For many years we have prepared communication plans based neatly on who we need to speak to and what we need to tell them. In short, this is a very linear model of communication between A and B and if we are lucky it may be a two way conversation.
Communication has been based around defining groups and using various methods to identify how they want to receive information and communication. There are those wanting face-to-face communication, those who want the media to be their source of knowledge and the categorisation goes on and on. It is all very traditional and based around relationships and control particularly control of information.
I am now starting to challenge those traditional things. I had an interesting conversation with a colleague who knows about call centres. He was explaining to me that where once we had channel strategies there was now a growing acceptance from businesses that this was being replaced with a chaotic situation. It was no longer about pushing people to use the best methods of contact that suited the company. Instead, it was about recognising that people were demanding contact in the way they wanted, whether that was call centre, face-to-face or through social media.

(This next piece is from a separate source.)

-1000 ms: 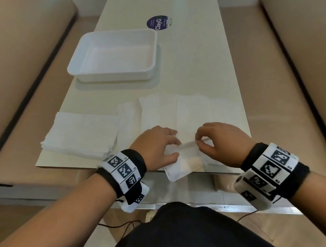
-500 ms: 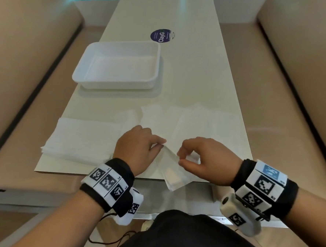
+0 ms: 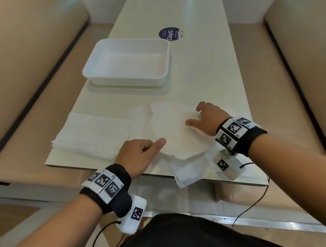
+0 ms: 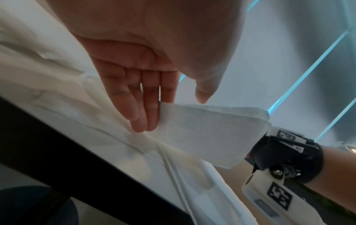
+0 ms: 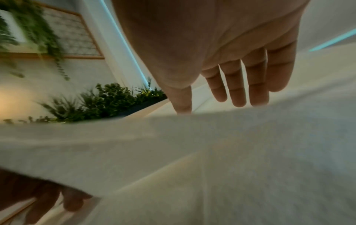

The explanation got me thinking about those traditional communication strategies based around a clear process of control. Perhaps they now need to be rethought so that they are about managing channels and those are the channels that people are choosing themselves. In developing communication strategies we need to accept people will get information from a range of channels and we have to accept and identify how we will manage the situation. We can’t hide from social media, or the media, or face-to-face communication they are all elements of what we are working with.
So the next question is are communication professionals and the industry itself ready and able to take on this new challenge? Do we have the right structures? Do we have the staff with the right outlook and training? One thing Is clear we have to be willing to take a new and fresh look at what communication is.